A number of interpretations have been applied to Key’s comment, including claiming he implied Harre was a whore. (I’ve frequently seen other politicians referred to as whores and most often male politicians).

Here are some definitions.

Full Definition of SUGAR DADDY

1: a well-to-do usually older man who supports or spends lavishly on a mistress, girlfriend, or boyfriend
2: a generous benefactor of a cause or undertaking

http://www.merriam-webster.com/dictionary/sugar%20daddy

Political whore is a common term and I haven’t seen any sexual connotations.

whore
n.
1. A prostitute.
2. A person considered sexually promiscuous.
3. A person considered as having compromised principles for personal gain.

http://www.thefreedictionary.com/whore

Meaning 3 is what is applied politically.  Key has claimed that this was what he had meant - John Key stands by ‘sugar daddy’ comment:

Asked later if he stood by them, Mr Key said he did.

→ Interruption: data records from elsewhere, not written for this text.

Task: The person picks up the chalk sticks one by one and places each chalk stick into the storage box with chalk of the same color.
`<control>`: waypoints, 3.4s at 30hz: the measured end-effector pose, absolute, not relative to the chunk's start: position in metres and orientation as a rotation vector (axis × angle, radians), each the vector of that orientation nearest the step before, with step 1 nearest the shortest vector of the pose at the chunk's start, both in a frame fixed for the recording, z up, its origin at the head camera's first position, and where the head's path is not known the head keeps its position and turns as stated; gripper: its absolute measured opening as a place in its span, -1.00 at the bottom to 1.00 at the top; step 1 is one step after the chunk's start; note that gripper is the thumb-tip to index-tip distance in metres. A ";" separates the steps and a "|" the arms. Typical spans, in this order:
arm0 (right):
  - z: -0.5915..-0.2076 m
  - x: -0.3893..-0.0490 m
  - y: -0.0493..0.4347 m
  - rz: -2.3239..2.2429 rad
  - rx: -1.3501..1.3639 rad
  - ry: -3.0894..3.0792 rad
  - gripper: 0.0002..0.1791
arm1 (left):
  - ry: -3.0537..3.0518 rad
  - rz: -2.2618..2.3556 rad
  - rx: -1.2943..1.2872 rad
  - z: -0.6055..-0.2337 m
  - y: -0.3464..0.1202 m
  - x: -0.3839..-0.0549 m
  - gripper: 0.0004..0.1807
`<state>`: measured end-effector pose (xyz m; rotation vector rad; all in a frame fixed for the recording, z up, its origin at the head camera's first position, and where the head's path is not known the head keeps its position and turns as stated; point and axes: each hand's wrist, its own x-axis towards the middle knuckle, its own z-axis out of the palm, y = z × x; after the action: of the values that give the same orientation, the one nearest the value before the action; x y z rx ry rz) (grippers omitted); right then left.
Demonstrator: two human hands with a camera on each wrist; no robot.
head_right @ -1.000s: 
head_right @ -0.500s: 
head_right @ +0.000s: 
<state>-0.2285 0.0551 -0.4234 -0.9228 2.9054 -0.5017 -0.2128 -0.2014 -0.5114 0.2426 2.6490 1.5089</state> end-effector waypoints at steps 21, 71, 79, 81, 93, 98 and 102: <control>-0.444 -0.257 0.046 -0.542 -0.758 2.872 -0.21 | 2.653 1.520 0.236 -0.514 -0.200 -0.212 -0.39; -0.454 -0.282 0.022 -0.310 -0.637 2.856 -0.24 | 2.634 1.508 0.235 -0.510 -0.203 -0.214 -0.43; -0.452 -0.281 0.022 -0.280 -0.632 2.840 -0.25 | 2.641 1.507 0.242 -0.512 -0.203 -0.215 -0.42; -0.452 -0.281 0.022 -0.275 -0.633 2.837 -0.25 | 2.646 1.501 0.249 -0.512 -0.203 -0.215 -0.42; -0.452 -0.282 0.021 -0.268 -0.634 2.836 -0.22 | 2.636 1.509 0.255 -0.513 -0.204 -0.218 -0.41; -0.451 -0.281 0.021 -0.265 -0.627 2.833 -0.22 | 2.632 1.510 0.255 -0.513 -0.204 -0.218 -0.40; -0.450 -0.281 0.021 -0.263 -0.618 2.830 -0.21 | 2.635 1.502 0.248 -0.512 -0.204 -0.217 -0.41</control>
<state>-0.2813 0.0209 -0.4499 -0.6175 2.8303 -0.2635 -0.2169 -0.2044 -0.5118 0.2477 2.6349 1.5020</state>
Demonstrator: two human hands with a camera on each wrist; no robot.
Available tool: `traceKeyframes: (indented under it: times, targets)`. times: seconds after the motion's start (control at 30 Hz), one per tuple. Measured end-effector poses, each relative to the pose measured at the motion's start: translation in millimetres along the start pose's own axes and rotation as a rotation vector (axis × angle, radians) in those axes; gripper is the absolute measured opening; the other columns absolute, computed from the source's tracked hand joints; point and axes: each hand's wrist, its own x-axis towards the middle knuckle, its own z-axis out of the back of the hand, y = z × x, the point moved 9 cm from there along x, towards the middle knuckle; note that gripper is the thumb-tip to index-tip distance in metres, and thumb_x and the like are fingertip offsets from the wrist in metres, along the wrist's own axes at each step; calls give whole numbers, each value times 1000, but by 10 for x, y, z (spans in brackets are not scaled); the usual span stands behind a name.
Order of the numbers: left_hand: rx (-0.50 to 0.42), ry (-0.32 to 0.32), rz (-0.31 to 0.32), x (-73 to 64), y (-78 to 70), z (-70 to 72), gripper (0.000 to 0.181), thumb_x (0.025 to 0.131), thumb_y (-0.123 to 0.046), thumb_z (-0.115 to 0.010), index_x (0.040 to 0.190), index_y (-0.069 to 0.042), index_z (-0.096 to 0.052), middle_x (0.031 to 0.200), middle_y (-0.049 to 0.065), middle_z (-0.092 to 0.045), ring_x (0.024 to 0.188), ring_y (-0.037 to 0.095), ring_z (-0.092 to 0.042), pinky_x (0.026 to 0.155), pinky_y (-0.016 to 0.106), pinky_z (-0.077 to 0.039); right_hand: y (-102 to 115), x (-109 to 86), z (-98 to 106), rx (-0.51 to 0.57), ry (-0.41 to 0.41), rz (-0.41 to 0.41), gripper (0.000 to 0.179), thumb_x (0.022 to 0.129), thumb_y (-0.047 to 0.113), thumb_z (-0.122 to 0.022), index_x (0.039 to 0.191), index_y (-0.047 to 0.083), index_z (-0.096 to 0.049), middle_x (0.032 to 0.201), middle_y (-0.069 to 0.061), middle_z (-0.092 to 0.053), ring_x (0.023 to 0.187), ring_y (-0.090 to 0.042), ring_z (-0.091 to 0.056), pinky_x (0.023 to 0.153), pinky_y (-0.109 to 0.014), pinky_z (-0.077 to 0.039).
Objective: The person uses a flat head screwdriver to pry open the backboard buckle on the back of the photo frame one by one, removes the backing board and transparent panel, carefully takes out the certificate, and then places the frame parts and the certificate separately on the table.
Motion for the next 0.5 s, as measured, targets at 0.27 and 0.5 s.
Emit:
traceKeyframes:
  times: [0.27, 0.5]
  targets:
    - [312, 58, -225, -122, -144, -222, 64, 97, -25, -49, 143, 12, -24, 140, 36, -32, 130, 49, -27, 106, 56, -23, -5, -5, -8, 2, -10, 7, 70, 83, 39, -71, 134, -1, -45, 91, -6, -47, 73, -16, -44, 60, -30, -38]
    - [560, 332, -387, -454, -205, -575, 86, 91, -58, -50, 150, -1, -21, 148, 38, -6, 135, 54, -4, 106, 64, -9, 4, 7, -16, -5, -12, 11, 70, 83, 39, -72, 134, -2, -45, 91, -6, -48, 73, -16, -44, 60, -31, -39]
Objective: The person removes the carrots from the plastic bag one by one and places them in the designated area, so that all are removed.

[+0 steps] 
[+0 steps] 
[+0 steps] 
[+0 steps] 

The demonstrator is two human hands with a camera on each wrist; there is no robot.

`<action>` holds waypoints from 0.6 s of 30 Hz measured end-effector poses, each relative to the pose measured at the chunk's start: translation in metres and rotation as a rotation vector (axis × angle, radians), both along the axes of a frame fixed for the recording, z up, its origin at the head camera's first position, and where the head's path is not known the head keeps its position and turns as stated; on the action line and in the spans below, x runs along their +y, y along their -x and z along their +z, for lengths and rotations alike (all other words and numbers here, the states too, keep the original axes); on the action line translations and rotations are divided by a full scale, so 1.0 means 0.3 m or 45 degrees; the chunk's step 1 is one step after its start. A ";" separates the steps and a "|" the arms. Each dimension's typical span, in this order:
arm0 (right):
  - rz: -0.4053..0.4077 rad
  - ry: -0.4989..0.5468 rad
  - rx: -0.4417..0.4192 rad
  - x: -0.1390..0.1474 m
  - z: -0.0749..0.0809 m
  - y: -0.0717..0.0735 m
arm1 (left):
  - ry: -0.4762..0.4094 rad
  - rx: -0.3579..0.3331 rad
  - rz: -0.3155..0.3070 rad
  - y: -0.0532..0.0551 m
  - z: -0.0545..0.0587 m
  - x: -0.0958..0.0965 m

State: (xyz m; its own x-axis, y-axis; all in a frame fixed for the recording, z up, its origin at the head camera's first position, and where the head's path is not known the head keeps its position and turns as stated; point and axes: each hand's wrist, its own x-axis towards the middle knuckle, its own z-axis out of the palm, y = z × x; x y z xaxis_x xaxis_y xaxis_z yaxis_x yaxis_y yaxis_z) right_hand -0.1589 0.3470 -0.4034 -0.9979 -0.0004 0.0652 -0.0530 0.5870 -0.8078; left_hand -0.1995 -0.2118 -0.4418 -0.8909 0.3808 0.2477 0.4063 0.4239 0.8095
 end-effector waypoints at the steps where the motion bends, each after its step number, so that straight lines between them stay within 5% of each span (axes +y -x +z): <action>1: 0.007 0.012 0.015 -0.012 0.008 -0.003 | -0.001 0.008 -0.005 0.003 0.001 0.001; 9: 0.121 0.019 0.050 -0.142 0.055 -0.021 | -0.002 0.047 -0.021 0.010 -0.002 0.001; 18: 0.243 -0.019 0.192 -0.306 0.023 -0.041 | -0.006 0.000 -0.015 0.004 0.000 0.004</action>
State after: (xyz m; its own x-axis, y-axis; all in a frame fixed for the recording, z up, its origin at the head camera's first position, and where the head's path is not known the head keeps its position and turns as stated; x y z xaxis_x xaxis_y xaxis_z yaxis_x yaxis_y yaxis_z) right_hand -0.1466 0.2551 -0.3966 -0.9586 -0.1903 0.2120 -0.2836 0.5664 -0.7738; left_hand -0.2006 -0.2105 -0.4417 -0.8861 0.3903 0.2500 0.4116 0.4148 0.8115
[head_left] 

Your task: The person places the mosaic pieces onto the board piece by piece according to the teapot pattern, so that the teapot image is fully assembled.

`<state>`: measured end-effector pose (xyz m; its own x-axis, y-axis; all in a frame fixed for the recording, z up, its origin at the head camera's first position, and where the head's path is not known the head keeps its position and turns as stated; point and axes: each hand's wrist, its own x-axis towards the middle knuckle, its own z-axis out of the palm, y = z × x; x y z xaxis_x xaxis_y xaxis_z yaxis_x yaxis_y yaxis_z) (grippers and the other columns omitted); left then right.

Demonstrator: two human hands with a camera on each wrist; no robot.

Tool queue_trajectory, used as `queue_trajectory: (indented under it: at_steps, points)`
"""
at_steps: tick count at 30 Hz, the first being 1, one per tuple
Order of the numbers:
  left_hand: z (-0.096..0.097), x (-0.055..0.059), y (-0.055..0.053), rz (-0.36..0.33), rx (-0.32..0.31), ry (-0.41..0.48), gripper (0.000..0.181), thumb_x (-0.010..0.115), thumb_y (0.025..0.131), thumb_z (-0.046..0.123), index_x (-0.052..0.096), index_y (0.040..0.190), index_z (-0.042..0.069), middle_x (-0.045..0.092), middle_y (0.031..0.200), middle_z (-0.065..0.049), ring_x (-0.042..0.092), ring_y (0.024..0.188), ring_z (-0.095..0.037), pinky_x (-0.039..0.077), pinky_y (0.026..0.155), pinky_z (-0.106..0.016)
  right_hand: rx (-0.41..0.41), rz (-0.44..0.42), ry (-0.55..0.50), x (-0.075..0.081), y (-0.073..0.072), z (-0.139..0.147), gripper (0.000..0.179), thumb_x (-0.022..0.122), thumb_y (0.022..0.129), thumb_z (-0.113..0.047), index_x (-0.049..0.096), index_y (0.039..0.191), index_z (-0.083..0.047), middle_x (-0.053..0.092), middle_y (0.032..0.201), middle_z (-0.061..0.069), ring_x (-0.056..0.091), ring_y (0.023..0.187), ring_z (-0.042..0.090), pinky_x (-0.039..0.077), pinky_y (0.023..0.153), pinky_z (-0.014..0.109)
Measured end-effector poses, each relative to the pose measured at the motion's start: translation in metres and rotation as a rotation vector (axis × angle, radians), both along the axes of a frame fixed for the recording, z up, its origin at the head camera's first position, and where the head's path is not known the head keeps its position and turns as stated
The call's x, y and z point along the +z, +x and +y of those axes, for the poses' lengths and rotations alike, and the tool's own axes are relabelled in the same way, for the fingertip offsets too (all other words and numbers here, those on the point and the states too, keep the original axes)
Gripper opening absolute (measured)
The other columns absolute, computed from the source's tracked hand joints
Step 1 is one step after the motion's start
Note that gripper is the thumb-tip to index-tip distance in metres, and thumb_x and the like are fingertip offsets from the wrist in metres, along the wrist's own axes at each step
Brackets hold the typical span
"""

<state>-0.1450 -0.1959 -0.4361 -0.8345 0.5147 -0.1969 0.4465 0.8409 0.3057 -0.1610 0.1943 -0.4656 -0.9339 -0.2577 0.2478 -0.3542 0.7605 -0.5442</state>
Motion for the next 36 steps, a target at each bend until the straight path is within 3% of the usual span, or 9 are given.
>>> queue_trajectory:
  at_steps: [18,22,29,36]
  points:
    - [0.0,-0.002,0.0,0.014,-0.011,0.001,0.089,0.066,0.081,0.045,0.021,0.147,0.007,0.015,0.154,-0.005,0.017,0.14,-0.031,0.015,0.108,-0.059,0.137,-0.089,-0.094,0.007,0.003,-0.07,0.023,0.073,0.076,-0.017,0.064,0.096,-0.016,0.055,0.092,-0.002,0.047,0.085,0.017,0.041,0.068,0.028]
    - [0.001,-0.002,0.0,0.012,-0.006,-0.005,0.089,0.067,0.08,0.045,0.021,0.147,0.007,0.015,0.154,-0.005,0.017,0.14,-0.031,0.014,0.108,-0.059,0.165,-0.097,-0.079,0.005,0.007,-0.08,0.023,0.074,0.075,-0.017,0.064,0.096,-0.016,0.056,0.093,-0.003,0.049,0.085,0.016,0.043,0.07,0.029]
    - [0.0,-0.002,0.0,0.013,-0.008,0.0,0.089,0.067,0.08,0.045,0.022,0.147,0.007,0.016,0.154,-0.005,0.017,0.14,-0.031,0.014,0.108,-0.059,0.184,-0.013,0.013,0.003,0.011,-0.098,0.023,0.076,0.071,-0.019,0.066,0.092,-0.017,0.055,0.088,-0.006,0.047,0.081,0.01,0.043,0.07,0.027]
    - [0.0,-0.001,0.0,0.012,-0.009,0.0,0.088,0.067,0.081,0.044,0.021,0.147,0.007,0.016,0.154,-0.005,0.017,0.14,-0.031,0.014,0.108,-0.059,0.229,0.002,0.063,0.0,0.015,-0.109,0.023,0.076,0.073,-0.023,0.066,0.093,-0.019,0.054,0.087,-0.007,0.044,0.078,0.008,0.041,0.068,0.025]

“I think it’s totally accurate,” he told reporters. “He funds her.”

Mr Key denied the comments were offensive or sexist and said he would say the same thing about Mana leader Hone Harawira.

“I think she is literally being funded by Kim Dotcom … if he wasn’t putting up the money, she wouldn’t be there,” Mr Key said.

He didn’t accept that there was a sexual component to a sugar daddy, defining it as “someone who funds somebody else”.

It’s not unreasonable to think that Dotcom is something like “a generous benefactor of a cause or undertaking” and Harre is “a person considered as having compromised principles for personal gain“. 

‘Sugar daddy’ and ‘whore’ tend towards derogatory but are hardly extreme especially in the current political climate where the Internet Party promotes “fuck John Key” via Youtube.

It’s not pretty, and it’s likely to turn more people off politics and off voting, but som eof the candidates and parties seem intent on trivialising the election and resorting to person attacks and side shows.